Elsevier

Applied Soft Computing

Volume 96, November 2020, 106694
Applied Soft Computing

Real-time deep reinforcement learning based vehicle navigation

https://doi.org/10.1016/j.asoc.2020.106694Get rights and content

Highlights

  • A novel deep reinforcement learning method for real-time vehicle navigation.

  • Smart agents are embedded into SUMO simulator in a dynamic transportation system.
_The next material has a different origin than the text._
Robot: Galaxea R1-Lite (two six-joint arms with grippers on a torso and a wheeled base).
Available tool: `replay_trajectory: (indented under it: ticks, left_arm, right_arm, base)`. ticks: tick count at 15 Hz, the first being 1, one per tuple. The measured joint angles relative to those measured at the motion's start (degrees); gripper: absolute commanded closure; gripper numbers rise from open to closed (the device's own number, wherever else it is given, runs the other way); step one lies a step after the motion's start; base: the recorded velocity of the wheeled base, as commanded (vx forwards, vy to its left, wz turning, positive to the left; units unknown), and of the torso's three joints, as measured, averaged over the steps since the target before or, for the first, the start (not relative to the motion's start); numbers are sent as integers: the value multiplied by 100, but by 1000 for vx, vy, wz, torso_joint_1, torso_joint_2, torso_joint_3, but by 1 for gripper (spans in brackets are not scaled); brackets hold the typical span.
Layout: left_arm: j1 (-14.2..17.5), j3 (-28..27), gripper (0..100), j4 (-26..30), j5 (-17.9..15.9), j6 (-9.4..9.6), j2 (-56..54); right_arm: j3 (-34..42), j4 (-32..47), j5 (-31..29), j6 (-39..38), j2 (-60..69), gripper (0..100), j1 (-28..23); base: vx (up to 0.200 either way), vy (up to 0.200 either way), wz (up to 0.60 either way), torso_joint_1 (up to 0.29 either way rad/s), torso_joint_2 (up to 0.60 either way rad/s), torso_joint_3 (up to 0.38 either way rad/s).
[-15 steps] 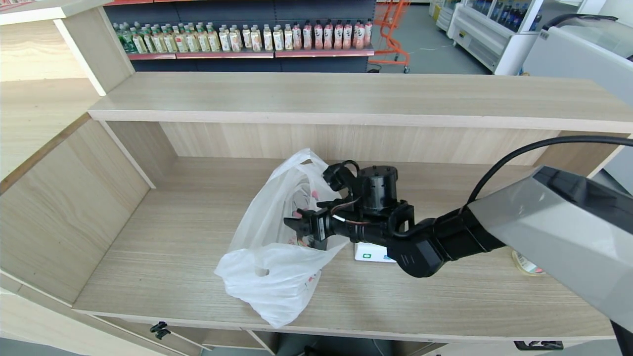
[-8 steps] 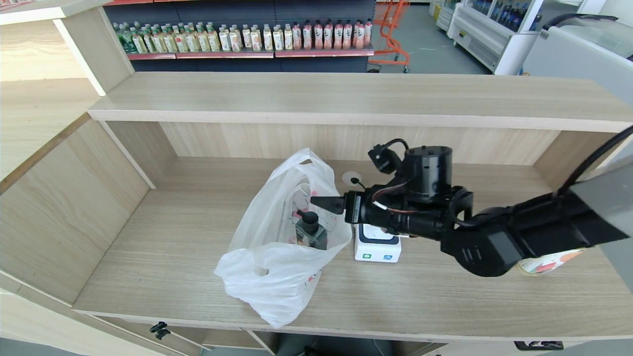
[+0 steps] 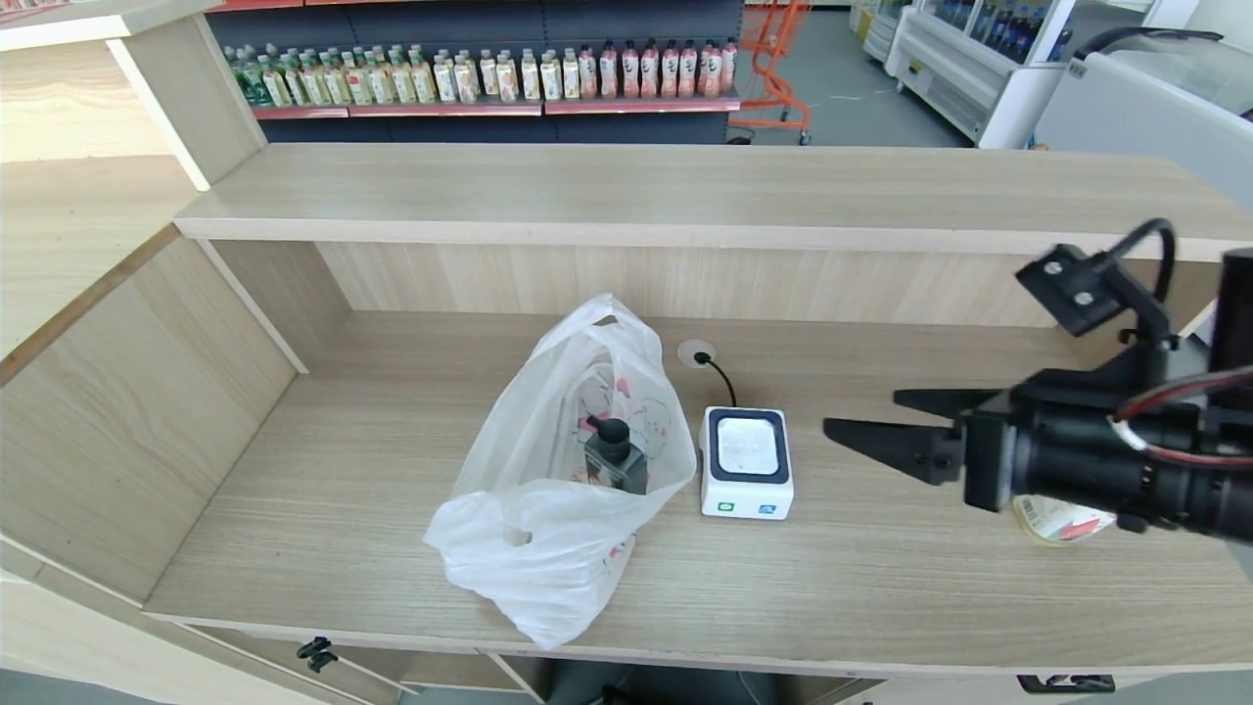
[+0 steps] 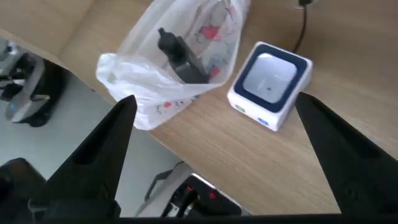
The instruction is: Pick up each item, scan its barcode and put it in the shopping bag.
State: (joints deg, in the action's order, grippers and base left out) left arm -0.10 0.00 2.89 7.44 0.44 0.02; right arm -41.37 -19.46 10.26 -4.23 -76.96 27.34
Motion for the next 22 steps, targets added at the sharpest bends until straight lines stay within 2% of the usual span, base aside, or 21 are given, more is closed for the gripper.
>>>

  • Performance is validated by nine realistic road and traffic combined conditions.

Abstract

Traffic congestion has become one of the most serious contemporary city issues as it leads to unnecessary high energy consumption, air pollution and extra traveling time. During the past decade, many optimization algorithms have been designed to achieve the optimal usage of existing roadway capacity in cities to leverage the problem. However, it is still a challenging task for the vehicles to interact with the complex city environment in a real time manner. In this paper, we propose a deep reinforcement learning (DRL) method to build a real-time intelligent vehicle routing and navigation system by formulating the task as a sequence of decisions. In addition, an integrated framework is provided to facilitate the intelligent vehicle navigation research by embedding smart agents into the SUMO simulator. Nine realistic traffic scenarios are simulated to test the proposed navigation method. The experimental results have demonstrated the efficient convergence of the vehicle navigation agents and their effectiveness to make optimal decisions under the volatile traffic conditions. The results also show that the proposed method provides a better navigation solution comparing to the benchmark routing optimization algorithms. The performance has been further validated by using the Wilcoxon test. It is found that the achieved improvement of our proposed method becomes more significant under the maps with more edges (roads) and more complicated traffics comparing to the state-of-the-art navigation methods.

Introduction

In recent years, traffic congestion in urban area has become a serious problem due to the rapid development of urbanization. It brings a major impact on urban transportation networks that lead to extra traveling hours, increased fuel consumption and air pollution. According to the study in [1], traffic congestion can be categorized into recurring congestion (RC) and non-recurring congestion (NRC). NRC is defined as the congestion made by unexpected events, such as construction work, inclement weather, accidents, and special events [2]. Unsurprisingly, NRC accounts for a larger proportion of traffic delays in urban areas comparing to the RC due to its unpredictable nature [3]. There are three categories of methods proposed to tackle the NRC problem: (1) detecting and predicting traffic congestions by utilizing both the historical and real-time sensor data [4], [5]; (2) optimizing traffic signal control and management [6], [7]; and (3) vehicle routing and navigation optimization [8], [9], [10], [11]. Wherein, the vehicle routing and navigation, as the most promising solution, has been investigated extensively during the past decades.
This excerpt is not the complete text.